Des contraintes de taille
En attendant, les professionnels sont unanimes sur un point : la création d'un établissement de grande superficie nécessite d'énormes investissements, d'autant plus importants dans les quartiers en vue de la capitale. Pour Quai Ouest, le montage financier fut plutôt acrobatique. Alors que l'on tablait au départ sur 12 millions de francs, c'est 20 millions qu'il a fallu finalement débourser pour le projet. Heureusement, quand le restaurant fonctionne bien, l'affaire peut être vite rentabilisée. Pour Gilles Guillo, les choses ne sont pas si simples. Les difficultés, liées aux coûts de fonctionnement, se font sentir au jour le jour. Si l'établissement marche à merveille à l'heure du déjeuner, le soir, il est loin de faire salle comble. "Nous sommes alors contraints de fermer une partie de la salle pour que les clients ne se sentent pas perdus dans un trop plein d'espace", regrette Gilles Guillo. Difficile dans ces conditions d'avoir en plus une équipe toujours à la mesure de l'activité.

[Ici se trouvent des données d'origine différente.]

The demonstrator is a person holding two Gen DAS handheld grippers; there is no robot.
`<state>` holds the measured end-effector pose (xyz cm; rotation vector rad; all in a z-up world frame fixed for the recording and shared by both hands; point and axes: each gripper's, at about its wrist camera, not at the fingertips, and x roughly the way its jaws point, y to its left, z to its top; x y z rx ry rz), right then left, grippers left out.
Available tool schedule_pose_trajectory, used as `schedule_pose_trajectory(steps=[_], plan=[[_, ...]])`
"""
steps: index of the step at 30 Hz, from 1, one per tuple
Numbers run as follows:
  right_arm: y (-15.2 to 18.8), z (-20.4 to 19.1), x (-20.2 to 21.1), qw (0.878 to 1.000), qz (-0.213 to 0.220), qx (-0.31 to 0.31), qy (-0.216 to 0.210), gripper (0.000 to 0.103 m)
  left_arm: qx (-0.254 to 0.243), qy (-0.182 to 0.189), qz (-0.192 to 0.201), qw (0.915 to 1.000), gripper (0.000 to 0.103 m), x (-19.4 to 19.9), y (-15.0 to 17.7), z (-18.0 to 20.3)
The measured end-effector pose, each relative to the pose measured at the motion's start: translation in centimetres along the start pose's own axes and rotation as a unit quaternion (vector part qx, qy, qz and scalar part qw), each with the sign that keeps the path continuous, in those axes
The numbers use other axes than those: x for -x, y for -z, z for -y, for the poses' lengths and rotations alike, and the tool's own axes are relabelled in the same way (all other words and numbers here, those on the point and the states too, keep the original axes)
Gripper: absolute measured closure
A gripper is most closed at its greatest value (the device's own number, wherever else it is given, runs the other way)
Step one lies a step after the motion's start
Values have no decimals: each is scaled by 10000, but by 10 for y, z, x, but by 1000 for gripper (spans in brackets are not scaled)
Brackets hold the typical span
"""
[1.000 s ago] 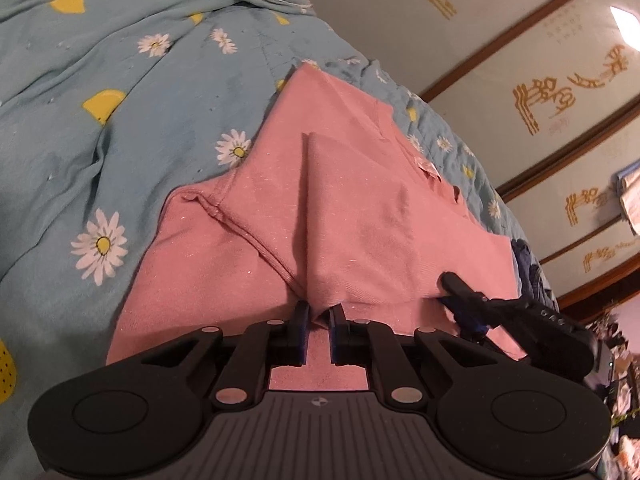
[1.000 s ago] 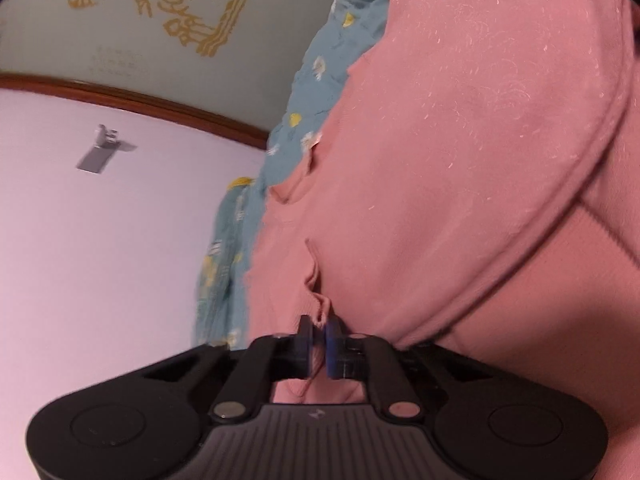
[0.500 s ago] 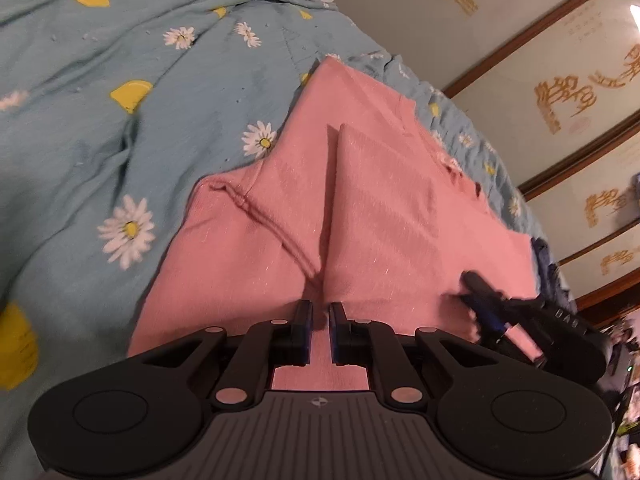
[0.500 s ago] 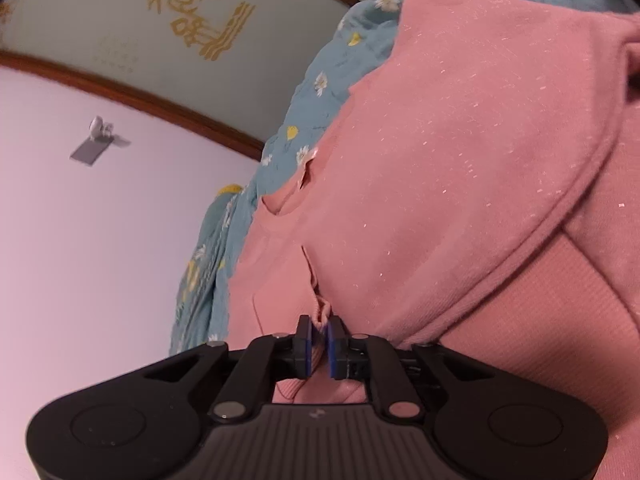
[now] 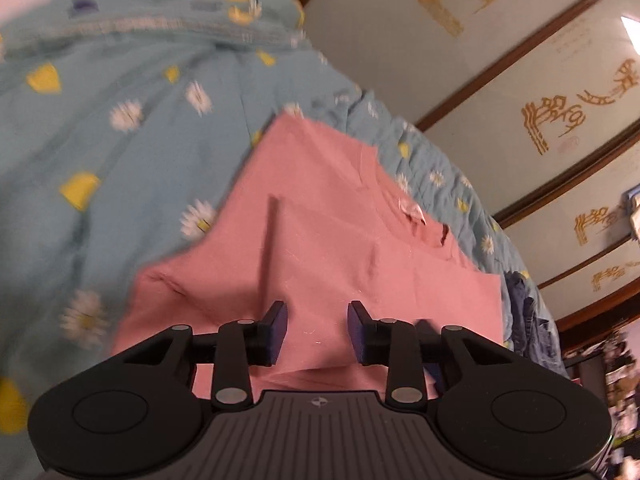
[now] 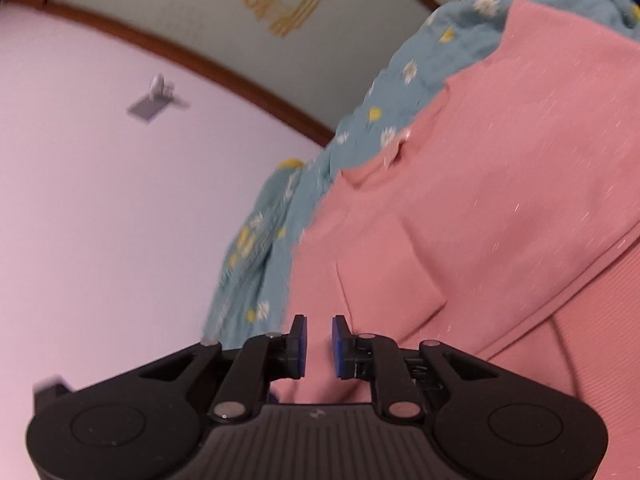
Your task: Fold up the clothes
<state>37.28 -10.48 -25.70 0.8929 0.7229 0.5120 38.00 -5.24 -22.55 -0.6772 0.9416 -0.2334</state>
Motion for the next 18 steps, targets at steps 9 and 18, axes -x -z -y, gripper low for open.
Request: schedule_pose_trajectory(steps=[9, 18], plan=[[-1, 13, -1, 9993, -111, -159, 304, 83, 50, -299, -32, 9995, 89, -4, 12, -16], [-3, 14, 2, 9994, 138, -205, 261, 69, 23, -293, 210, 9993, 72, -10, -28, 9]])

Efficacité contre intimité
Au contraire, Quai Ouest et l'Ile, nés de l'ambition d'une même équipe, qui a d'ailleurs déjà fait ses preuves notamment avec l'Ile de la Jatte, sont rarement déserts. La frénésie qui a accompagné l'ouverture de Quai Ouest en 1992 n'a pas fléchi et la clientèle fidèle semble toujours prendre plaisir à venir. L'avantage pour une affaire de cette envergure qui n'a de cesse de confirmer sa bonne santé, outre l'aspect financier non négligeable, c'est la possibilité de gérer une véritable entreprise avec des spécialistes à chaque niveau de compétences et aux postes stratégiques. Comptable, expert-comptable, responsable des achats sont autant d'atouts supplémentaires pour optimiser les résultats. Reste qu'en termes de service, l'avantage d'une grande structure n'est pas aussi évident pour le client. Si en salle serveurs et hôtesses sont en grand nombre, généralement, ils ne chôment pas et peuvent difficilement être aux petits soins du client. Et alors qu'un accueil privilégié est réservé à la clientèle fidèle, le visiteur lambda est lui très vite oublié dans la masse. Comment en effet proposer un accueil personnalisé dans un espace qui réunit parfois jusqu'à 500 personnes ? Même la présence du patron n'y change rien. De toute façon, les mégarestaurants ne sont pas là pour ça : leurs clients ne viennent pas du quartier. "Quand je vais dans ce genre d'endroit, c'est pour voir du monde", témoigne un client fidèle. La bonne auberge familiale n'a donc pas de soucis à se faire. Il y aura toujours une clientèle en quête d'intimité, de sérénité et d'un rapport privilégié avec le patron.
A. Vallée


Chez Cochon, nouveau concept d'une capacité de 220 places assises.


L'Alcazar, l'un des mégarestaurants tendance de la capitale.